**TASK TO CARRY OUT**
Once the line with "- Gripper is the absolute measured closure" is found in the data, output it and each following line exactly, up to and including the line with "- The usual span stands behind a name", and nothing before or after.

**EXCERPTED RECORDS**
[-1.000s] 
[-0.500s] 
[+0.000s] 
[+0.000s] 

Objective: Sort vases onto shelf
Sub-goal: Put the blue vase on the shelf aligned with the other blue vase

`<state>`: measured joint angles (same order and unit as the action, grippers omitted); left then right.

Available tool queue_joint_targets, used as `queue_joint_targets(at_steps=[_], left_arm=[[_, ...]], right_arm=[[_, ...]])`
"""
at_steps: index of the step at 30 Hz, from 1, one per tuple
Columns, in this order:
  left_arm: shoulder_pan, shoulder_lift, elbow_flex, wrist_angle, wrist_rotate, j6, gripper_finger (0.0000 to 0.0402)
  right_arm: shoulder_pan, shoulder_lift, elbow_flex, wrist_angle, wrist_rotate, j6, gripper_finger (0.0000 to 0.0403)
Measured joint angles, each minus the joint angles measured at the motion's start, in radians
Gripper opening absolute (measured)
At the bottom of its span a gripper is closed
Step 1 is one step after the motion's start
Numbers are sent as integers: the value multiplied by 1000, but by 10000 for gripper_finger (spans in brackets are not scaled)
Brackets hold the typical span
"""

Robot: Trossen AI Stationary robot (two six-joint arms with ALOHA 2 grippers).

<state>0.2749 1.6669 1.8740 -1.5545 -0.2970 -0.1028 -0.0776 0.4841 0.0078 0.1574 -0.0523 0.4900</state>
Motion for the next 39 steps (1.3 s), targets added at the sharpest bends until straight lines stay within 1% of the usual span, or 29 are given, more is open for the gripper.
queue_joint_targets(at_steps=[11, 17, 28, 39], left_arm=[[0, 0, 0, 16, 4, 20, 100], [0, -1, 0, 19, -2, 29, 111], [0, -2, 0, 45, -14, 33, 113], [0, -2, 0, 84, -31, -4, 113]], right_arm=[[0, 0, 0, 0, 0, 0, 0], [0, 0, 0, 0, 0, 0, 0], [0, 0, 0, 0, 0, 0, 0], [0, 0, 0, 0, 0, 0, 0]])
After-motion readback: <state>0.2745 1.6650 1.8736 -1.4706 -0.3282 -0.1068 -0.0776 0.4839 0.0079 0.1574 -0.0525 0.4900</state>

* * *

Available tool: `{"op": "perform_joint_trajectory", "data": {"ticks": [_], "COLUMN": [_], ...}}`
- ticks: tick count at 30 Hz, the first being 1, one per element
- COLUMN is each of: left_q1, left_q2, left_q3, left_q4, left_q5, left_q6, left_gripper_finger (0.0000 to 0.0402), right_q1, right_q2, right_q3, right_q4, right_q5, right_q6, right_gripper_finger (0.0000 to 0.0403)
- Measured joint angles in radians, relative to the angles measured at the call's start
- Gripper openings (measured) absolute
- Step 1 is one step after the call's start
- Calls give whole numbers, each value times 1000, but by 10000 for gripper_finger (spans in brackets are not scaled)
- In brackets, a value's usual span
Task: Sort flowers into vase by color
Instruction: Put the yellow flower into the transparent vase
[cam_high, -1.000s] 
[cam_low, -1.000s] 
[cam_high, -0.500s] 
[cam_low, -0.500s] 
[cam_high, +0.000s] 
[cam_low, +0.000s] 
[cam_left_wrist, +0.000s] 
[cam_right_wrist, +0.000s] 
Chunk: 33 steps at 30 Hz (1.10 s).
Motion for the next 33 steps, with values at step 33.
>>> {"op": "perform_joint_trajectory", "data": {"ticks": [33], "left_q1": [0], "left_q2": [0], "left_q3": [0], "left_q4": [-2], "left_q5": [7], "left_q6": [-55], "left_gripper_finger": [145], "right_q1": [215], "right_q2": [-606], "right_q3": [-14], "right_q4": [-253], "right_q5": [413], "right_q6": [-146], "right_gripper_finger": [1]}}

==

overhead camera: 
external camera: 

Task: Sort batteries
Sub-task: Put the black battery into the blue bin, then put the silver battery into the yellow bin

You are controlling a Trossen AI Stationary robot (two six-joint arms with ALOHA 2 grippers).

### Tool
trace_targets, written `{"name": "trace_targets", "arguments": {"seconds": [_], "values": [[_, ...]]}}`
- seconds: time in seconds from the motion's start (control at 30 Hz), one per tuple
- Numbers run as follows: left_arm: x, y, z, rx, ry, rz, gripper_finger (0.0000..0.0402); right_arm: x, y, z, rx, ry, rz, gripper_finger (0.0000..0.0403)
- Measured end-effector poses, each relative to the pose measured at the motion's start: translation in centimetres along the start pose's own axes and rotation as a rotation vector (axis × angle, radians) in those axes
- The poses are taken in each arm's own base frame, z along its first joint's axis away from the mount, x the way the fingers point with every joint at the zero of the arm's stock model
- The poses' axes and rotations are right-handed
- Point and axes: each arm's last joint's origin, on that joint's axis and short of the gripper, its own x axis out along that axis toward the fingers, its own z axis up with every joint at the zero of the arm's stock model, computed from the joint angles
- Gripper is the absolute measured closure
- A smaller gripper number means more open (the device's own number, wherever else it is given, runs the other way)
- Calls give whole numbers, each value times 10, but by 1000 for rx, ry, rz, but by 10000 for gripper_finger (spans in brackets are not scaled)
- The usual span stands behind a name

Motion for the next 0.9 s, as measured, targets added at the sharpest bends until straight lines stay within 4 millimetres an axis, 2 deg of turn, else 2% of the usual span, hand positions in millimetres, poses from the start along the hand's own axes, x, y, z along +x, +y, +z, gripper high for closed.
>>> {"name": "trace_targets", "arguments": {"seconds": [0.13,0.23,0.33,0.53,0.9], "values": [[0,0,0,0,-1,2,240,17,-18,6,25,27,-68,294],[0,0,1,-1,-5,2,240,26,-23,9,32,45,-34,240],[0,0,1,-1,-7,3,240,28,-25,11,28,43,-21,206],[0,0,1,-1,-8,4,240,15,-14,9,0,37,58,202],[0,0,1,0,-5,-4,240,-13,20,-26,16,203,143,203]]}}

**RESULT BELOW**
- Gripper is the absolute measured closure
- A smaller gripper number means more open (the device's own number, wherever else it is given, runs the other way)
- Calls give whole numbers, each value times 10, but by 1000 for rx, ry, rz, but by 10000 for gripper_finger (spans in brackets are not scaled)
- The usual span stands behind a name

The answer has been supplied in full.